▸ Work to complete:
Could you give the entries back exactly as they stand, minus any pictures?

▸ Study material:
══════════
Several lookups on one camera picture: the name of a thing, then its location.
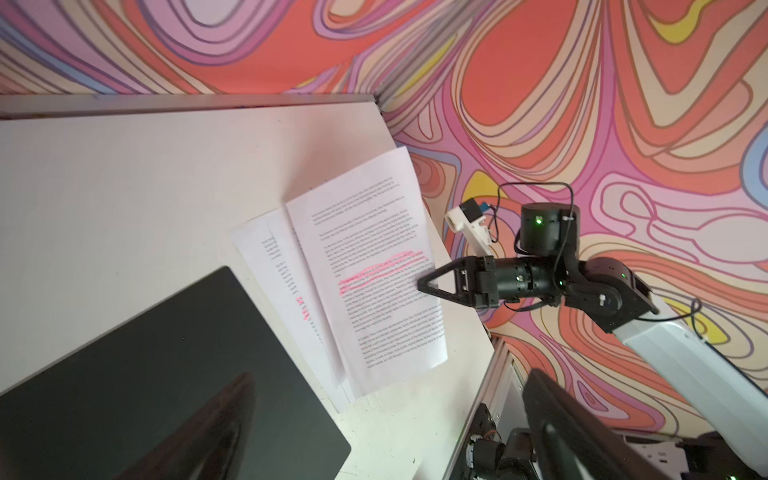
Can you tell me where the printed paper sheet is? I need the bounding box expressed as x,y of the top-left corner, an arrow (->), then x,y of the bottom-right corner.
286,147 -> 448,397
231,207 -> 354,413

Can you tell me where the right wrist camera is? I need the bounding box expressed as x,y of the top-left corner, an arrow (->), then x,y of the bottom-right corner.
444,198 -> 494,256

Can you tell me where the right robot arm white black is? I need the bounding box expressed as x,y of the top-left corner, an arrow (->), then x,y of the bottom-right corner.
417,203 -> 767,477

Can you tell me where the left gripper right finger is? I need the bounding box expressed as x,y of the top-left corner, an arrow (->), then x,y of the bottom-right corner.
522,369 -> 665,479

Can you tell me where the blue folder black inside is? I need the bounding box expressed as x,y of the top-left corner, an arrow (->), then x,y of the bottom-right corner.
1,267 -> 351,479

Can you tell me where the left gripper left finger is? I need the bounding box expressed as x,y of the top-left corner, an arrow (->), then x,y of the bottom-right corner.
118,372 -> 257,479

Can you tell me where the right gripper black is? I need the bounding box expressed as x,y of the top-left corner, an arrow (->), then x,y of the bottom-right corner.
417,256 -> 561,309
══════════
▸ Completed task:
Several lookups on one camera picture: the name of a thing, then its location.
Can you tell me where the printed paper sheet is? I need the bounding box expressed as x,y of the top-left corner, an arrow (->), then x,y of the bottom-right corner.
286,147 -> 448,397
231,207 -> 354,413

Can you tell me where the right wrist camera is? I need the bounding box expressed as x,y of the top-left corner, an arrow (->), then x,y of the bottom-right corner.
444,198 -> 494,256

Can you tell me where the right robot arm white black is? I need the bounding box expressed as x,y of the top-left corner, an arrow (->), then x,y of the bottom-right corner.
417,203 -> 767,477

Can you tell me where the left gripper right finger is? I need the bounding box expressed as x,y of the top-left corner, an arrow (->), then x,y of the bottom-right corner.
522,369 -> 665,479

Can you tell me where the blue folder black inside is? I need the bounding box expressed as x,y of the top-left corner, an arrow (->), then x,y of the bottom-right corner.
1,267 -> 351,479

Can you tell me where the left gripper left finger is? I need the bounding box expressed as x,y of the top-left corner, an arrow (->), then x,y of the bottom-right corner.
118,372 -> 257,479

Can you tell me where the right gripper black is? I need the bounding box expressed as x,y of the top-left corner, an arrow (->), then x,y of the bottom-right corner.
417,256 -> 561,309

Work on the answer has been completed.